In true coaching fashion, they put up a white board and wrote out the ways they wanted to change Ted. Things like “Ignorance with humility” and “Dumb like a fox.”

“Ignorance with arrogance is one of the worst characteristics you see day-to-day,” Lawrence says. “I don’t want to get politicized, but I couldn’t see any more of somebody go, ‘I don’t know anything about that but I’m the best at that.’ One of the best things about Ted is that you can be ignorant without being a rube. You can be ignorant if you’re curious. Ted’s a little bit in over his head, a little bit clueless, but when he finds out, he’s curious, he processes it, he puts it away. It only took a few episodes for people to see Ted is an excellent coach and crafty when it comes to knowing how to motivate people and what really matters.”

Both Lawrence and Sudeikis are fans of sports and sports movies and couldn’t wait to play with that format. “We said, ‘We’re going to make our version of a sports movie because how fun will it be to do all the tropes but to examine them?’ Yeah, you have the bad owner who just wants to destroy the team, but instead of just doing that trope you go, ‘Hey, how’d she get there?’ Maybe you empathize for a bit.”

Of course, a movie about a men’s sports team meant most of the characters were going to be male, but two of the biggest standouts in the cast are Hannah Waddingham as the owner who just wants to get back at her ex-husband by destroying the thing he loves most—the team she inherited in the divorce—and Juno Temple, who deserves an Emmy for the most three-dimensional portrayal of a soccer WAG on screen. Their budding friendship is one of the most enjoyable surprises in the show, thanks both to the performances and to having several women in the writers’ room.

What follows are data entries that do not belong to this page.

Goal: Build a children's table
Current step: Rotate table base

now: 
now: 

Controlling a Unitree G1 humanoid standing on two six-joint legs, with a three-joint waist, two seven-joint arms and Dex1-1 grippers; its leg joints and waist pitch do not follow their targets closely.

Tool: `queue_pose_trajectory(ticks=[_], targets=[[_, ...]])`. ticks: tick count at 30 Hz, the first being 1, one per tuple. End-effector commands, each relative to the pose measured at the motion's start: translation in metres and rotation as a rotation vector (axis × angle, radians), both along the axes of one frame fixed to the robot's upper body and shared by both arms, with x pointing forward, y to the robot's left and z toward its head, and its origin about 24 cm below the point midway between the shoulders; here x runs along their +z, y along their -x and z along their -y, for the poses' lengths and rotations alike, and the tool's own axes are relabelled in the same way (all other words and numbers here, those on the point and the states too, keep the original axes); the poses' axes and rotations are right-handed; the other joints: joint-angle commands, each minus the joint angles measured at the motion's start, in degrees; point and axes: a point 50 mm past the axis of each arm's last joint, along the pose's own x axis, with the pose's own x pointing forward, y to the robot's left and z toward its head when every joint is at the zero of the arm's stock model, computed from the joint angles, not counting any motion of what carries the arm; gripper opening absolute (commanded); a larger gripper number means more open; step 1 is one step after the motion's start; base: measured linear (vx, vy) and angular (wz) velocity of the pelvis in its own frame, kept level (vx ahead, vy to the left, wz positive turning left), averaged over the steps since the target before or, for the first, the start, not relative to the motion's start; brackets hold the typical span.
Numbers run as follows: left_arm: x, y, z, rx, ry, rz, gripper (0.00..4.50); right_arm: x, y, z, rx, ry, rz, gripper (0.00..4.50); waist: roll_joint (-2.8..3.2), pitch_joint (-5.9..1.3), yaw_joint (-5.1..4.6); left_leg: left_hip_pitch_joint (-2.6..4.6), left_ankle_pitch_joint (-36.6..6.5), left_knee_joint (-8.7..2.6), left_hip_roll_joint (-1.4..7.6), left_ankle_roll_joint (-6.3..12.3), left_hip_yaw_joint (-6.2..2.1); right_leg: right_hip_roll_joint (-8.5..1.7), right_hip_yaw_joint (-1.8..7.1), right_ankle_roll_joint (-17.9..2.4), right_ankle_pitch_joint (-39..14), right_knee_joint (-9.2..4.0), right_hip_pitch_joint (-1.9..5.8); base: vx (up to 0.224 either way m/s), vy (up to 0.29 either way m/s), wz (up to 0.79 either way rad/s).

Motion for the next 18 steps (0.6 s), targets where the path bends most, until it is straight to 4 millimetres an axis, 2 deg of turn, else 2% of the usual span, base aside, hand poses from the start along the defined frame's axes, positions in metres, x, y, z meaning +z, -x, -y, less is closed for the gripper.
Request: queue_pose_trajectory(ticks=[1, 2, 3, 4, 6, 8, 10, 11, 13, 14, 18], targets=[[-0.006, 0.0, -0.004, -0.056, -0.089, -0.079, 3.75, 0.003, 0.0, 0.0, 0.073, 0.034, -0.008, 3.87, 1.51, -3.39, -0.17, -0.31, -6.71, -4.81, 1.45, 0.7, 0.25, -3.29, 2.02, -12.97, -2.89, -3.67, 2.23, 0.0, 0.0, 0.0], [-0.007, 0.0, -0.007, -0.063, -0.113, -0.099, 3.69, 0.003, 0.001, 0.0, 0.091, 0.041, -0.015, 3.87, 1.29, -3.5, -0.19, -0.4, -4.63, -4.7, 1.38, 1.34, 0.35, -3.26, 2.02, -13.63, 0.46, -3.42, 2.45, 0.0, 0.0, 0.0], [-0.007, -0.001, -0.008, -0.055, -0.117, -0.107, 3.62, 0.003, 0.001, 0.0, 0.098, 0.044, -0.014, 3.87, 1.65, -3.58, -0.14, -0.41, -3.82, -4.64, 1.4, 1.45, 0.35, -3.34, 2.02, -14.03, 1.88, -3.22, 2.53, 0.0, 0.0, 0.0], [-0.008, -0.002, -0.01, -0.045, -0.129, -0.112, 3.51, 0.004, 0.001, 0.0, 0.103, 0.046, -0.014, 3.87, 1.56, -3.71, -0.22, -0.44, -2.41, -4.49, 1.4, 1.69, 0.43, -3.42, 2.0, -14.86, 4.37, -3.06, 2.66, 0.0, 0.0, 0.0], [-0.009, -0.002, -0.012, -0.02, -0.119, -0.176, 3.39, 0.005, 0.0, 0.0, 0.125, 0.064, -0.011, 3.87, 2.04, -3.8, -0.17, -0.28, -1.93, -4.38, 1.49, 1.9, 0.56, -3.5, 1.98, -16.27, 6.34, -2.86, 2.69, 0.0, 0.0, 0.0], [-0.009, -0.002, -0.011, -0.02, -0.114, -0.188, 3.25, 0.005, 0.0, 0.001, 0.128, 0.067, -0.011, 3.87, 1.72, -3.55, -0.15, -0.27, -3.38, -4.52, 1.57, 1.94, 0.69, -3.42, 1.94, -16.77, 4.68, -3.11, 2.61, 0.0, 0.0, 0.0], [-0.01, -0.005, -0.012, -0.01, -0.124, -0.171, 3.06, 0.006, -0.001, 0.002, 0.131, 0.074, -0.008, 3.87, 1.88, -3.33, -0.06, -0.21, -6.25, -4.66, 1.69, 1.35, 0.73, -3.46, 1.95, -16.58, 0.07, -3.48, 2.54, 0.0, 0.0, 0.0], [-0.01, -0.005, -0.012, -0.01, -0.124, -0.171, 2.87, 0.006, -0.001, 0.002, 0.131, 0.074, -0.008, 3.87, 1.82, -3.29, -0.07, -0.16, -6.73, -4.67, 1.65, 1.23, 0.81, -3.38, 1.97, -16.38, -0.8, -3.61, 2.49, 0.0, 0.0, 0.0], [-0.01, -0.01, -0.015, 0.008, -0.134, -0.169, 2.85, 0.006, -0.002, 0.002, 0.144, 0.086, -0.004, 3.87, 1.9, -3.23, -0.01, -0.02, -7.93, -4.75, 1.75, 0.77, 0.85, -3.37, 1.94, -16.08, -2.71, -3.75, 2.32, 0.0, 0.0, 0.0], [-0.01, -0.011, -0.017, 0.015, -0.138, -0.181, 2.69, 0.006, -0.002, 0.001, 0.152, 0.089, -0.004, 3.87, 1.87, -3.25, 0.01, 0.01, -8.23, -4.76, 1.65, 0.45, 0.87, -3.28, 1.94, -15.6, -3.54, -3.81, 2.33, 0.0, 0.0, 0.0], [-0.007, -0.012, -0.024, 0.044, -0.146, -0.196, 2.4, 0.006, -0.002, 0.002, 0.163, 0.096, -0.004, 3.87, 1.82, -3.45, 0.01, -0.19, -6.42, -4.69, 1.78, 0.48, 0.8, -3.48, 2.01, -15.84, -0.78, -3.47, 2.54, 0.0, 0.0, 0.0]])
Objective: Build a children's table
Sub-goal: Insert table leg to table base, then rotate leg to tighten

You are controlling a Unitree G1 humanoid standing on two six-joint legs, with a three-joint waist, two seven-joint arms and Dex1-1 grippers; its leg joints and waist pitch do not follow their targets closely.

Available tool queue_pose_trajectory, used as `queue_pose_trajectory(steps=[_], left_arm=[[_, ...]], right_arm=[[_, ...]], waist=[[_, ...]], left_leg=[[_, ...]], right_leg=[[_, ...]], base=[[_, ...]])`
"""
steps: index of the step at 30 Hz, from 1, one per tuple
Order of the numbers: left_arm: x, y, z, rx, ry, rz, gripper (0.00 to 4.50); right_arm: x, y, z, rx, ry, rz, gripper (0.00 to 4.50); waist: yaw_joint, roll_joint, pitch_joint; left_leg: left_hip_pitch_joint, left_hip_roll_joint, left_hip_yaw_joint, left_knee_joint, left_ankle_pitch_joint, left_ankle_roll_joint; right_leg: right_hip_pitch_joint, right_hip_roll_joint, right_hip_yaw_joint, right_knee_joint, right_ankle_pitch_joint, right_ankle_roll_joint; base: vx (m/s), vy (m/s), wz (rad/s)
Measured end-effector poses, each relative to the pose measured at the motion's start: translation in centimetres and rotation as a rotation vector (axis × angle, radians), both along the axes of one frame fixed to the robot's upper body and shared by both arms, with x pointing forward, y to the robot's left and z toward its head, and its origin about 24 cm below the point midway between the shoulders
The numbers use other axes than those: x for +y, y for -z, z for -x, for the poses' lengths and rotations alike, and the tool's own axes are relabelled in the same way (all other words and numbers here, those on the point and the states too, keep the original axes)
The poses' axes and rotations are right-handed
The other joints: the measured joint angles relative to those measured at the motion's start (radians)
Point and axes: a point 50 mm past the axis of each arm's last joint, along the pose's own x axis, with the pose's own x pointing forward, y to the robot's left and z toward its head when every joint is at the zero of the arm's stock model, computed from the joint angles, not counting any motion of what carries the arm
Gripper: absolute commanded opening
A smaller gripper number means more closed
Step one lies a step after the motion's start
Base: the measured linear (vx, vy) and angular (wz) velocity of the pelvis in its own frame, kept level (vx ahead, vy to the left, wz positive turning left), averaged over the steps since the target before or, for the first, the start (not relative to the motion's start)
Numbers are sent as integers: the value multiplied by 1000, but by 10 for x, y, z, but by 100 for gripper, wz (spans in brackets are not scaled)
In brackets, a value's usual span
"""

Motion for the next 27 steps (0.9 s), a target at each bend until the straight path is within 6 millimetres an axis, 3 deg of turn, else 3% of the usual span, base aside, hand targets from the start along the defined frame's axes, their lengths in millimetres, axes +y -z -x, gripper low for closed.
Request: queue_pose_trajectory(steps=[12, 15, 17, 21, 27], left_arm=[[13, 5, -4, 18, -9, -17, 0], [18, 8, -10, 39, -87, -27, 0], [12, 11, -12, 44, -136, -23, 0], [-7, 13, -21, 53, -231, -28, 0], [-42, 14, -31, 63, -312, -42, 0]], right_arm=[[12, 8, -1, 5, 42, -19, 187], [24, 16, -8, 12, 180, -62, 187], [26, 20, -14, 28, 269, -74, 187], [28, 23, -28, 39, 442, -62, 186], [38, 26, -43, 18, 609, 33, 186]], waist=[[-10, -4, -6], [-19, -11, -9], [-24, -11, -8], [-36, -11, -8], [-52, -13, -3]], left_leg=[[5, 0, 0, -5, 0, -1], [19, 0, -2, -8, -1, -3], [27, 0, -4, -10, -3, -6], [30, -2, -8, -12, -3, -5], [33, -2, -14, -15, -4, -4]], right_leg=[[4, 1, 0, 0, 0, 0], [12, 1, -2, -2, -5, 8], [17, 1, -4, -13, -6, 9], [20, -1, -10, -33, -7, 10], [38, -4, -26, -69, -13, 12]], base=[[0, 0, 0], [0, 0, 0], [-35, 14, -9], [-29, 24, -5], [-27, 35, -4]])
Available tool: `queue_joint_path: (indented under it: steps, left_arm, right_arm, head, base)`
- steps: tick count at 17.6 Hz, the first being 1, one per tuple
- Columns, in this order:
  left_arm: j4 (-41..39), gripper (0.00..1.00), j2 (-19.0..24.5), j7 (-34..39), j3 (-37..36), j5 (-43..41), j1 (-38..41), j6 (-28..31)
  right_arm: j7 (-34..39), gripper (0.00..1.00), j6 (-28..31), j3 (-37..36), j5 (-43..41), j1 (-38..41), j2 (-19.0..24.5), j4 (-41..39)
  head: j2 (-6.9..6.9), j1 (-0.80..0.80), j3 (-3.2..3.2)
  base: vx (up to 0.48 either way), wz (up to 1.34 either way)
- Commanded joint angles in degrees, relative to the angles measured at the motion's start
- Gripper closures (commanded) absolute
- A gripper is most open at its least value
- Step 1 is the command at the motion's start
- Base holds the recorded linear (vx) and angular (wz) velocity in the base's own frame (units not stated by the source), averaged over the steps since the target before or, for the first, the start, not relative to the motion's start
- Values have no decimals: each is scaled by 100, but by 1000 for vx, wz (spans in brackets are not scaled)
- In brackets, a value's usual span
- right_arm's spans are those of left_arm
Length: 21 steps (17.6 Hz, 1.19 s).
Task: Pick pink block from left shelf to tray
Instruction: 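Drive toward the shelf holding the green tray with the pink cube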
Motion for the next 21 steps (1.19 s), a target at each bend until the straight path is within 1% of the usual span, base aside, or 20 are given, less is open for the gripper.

There were also a few cast members in the writers’ room. In addition to Sudeikis and Hunt, Brett Goldstein, who was hired for his writing abilities, also auditioned for and got the part of the surly, aging midfielder Roy Hunt. Having British writers like Goldstein (whose family are huge Tottenham supporters) and Phoebe Walsh (whose family are big Crystal Palace supporters) on staff helped the show accurately capture “the psychotic regionalized fandoms for these Premiere League teams,” Lawrence says.

But the central tenets of Ted Lasso of kindness and optimism are universal. “Jason brought to this a desire to make this show that’s dedicated to that seminal teacher or coach or relative or friend figure that was a true mentor in every sense of the word, who didn’t look for credit, showed you the right way, inspired you. He said, ‘I’m going to try to embody my favorite version of that.’ I think it’s really hard for an actor to walk that line of being simple yet smart. A rube, yet emotionally intelligent. If you’re truly a mentor, truly a coach, truly a teacher, you can show people there’s a different way and cross your fingers that if you’re not being manipulative and you don’t want anything but the best for them, that they’ll take that direction.”

The finale of Ted Lasso is streaming today on Apple TV+. It’s already been renewed for a second season.